Bon, là, c’est bien. Mais il y a le commentaire :
« BÉCHAMEL (Marquis Louis de Béchameil) ; par altération Béchamel. — Financier qui s’enrichit pendant les troubles de la Fronde et devint le maître d’hôtel de Louis XIV. Grand amateur de bonne chère, il s’est acquis une certaine renommée parmi les célébrités gastronomiques de l’époque. Il laissa la sauce à la Béchameil qui survécut en se modifiant comme son nom. Béchamiel, Marquis de Nointel, mourut à Paris, en 1703. »
« On dira donc une sauce béchamelle, un vol-au-vent à la Béchamel, à la façon de M. de Béchamel. Des œufs à la sauce béchamelle; des œufs à la Béchamel. L’orthographe sauce Béchamel doit être rejetée.
Dans l’origine cette sauce n’était autre que le velouté réduit et additionné de crème pendant sa réduction. Elle était ainsi faite au temps des Carême, des Laguipière, et d’autres grands artistes du commencement de ce siècle. La perfection la fit confectionner avec de la crème, les cuisiniers de restaurant la vulgarisèrent faite avec du lait. »
Ici, on voit que Favre n’est pas exact.
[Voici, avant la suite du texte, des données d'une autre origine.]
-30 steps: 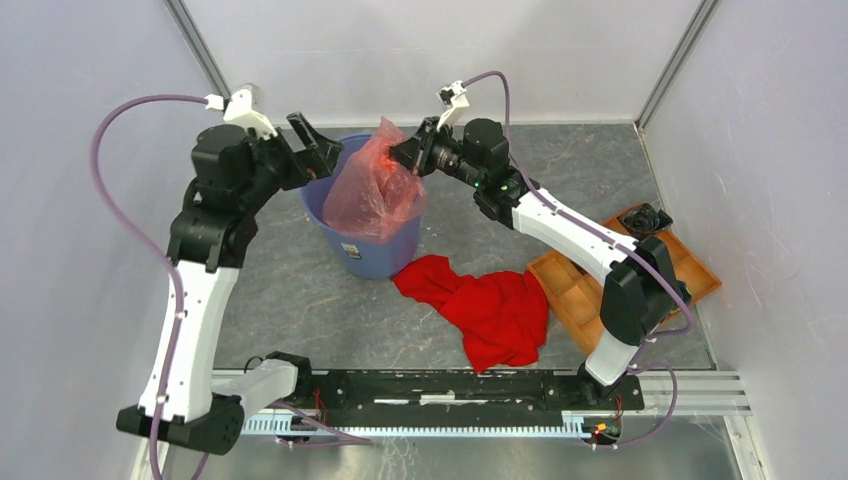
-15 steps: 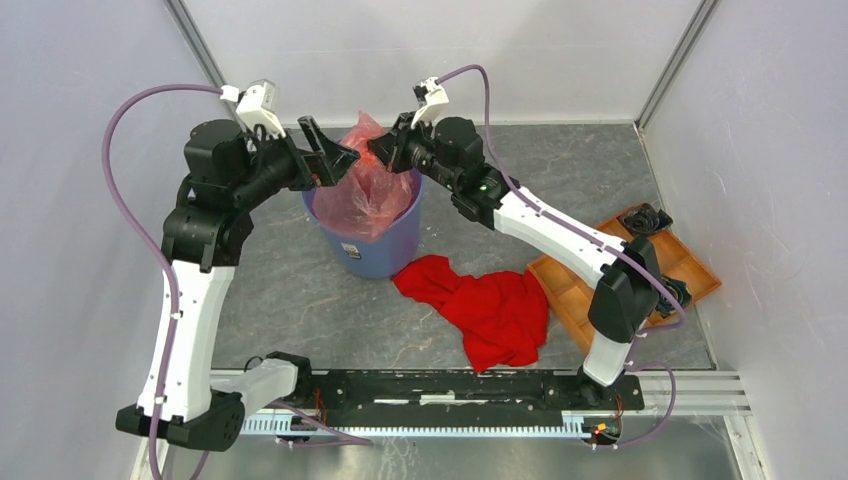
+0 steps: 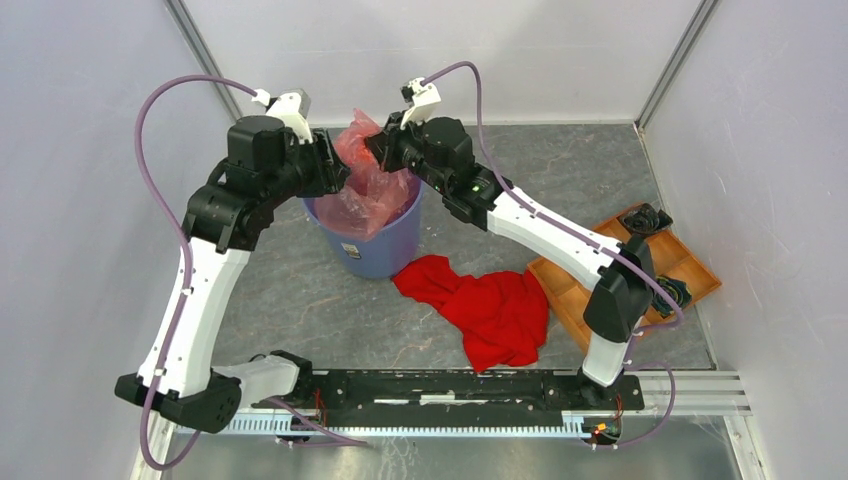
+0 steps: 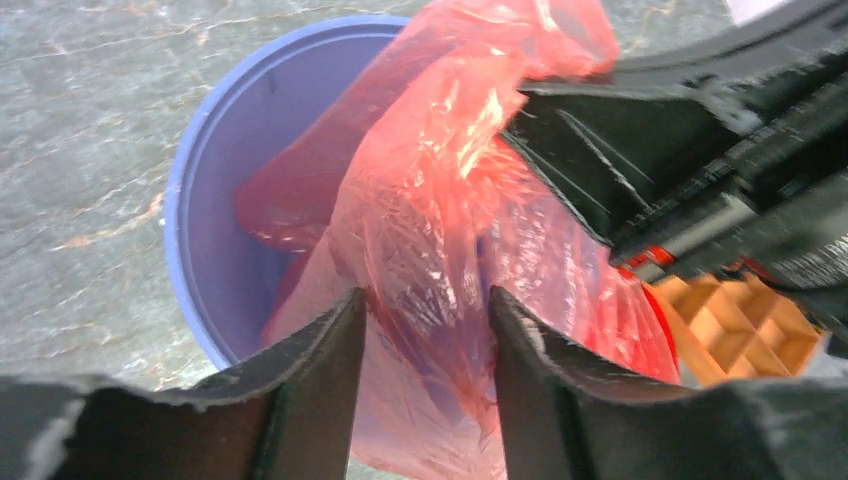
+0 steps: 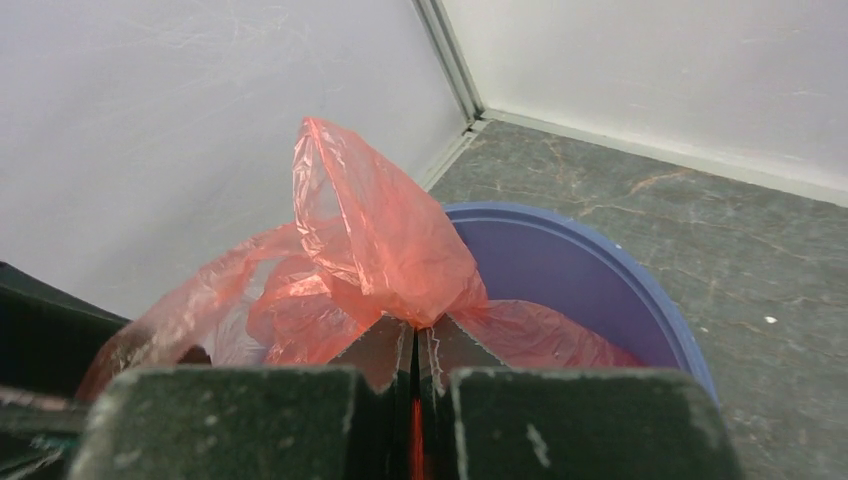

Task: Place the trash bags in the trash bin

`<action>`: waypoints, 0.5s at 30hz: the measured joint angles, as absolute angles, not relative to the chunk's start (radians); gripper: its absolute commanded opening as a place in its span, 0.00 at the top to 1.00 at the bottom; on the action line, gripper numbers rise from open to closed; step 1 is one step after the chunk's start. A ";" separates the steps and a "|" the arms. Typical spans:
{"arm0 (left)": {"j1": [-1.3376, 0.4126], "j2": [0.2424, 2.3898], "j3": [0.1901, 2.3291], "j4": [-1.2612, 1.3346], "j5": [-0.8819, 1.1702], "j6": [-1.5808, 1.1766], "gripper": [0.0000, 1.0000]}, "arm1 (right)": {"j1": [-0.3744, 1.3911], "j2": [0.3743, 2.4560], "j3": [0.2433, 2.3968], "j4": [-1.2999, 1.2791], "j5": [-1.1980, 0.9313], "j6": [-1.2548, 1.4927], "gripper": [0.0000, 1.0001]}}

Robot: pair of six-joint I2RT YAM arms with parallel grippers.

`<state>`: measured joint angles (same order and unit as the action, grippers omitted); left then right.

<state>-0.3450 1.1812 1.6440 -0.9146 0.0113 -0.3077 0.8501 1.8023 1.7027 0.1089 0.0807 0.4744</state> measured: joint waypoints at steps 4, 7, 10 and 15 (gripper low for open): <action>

Il ajoute :
« Les dictionnaires des linguistes en donnent tous des explications erronées, Littré dit : « Espèce de sauce faite avec un peu de farine roussie dans du beurre frais et de la crème ou du lait. » C’est inexact ; la farine doit être cuite dans le beurre sans être roussie, la blancheur étant la première condition de forme de cette sauce. »
Oui, là, il a raison, car François Marin stipulait bien que la sauce devait être aussi blanche que possible.